Using the records below, copy every line that holds the string "camera".

(Dataset excerpts)

◇ ◇ ◇ ◇ ◇

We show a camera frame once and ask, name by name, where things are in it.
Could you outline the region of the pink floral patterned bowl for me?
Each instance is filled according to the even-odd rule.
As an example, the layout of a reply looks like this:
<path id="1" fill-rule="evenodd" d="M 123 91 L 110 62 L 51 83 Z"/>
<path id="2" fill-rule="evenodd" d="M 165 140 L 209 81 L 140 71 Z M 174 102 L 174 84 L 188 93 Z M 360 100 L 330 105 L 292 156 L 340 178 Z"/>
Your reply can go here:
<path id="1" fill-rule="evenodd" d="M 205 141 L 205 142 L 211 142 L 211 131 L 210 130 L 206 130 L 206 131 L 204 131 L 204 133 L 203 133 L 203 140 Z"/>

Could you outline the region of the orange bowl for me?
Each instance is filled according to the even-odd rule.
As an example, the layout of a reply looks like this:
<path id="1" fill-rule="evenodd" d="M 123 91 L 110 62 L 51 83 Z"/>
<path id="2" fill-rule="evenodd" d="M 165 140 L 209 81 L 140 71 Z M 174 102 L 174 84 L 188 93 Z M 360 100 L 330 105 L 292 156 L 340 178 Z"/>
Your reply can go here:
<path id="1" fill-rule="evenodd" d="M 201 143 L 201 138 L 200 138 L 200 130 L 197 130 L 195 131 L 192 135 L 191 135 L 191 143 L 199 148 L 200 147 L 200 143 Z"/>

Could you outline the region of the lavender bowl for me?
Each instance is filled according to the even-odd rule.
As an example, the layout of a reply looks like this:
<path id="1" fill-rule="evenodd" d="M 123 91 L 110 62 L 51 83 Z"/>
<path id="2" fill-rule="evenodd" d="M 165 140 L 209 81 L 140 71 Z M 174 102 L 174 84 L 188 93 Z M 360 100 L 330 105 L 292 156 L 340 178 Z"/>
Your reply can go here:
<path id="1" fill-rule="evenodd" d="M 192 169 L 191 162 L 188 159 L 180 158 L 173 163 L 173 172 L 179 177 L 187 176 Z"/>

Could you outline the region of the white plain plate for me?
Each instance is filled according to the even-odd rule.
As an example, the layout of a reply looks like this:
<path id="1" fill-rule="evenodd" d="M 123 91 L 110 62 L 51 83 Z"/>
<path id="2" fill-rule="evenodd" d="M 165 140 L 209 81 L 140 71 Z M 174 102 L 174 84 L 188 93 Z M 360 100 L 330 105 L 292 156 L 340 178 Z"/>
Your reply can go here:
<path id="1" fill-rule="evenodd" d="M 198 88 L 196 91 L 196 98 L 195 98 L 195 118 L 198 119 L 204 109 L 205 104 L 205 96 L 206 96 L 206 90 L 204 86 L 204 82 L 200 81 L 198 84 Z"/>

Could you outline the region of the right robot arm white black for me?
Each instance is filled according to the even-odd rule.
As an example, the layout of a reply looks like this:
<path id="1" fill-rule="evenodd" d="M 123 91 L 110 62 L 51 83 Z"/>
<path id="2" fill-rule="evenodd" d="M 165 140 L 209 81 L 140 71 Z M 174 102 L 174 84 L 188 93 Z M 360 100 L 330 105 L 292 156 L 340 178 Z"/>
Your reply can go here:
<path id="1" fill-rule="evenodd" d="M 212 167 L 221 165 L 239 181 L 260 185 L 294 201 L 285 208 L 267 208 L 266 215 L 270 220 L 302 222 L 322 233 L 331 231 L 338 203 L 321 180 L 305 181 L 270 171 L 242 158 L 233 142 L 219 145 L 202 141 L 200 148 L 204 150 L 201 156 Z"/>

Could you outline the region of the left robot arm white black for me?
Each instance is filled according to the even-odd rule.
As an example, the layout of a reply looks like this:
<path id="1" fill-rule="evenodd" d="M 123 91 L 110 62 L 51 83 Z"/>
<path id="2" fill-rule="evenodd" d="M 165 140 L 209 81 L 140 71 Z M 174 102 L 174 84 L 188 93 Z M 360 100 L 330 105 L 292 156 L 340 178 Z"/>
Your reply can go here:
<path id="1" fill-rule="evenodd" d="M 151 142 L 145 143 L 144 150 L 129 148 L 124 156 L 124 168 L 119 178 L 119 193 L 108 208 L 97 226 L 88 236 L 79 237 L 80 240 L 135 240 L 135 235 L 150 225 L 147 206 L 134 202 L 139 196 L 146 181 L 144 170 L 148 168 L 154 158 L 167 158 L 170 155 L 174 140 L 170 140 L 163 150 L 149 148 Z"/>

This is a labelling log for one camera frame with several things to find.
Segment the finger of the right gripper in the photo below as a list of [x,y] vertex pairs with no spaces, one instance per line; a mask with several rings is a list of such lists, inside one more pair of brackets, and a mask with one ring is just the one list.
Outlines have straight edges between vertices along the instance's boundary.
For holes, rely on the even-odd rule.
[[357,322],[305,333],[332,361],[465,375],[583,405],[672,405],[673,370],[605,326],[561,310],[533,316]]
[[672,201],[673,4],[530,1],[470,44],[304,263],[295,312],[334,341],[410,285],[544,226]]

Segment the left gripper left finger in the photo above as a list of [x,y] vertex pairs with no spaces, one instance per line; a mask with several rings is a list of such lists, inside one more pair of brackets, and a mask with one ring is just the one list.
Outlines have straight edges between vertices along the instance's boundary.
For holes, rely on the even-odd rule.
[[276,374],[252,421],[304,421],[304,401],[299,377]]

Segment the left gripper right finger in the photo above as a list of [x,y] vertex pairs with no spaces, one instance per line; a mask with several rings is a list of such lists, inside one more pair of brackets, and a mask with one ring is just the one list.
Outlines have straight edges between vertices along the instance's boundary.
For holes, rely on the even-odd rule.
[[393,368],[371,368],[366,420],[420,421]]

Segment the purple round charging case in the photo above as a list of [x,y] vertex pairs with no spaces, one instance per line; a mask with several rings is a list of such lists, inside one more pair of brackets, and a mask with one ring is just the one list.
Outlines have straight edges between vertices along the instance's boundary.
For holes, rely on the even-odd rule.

◇ ◇ ◇ ◇ ◇

Exercise result:
We show a camera frame once and ask, name by name, where things are in it.
This is a labelling log for one camera frame with several things to find.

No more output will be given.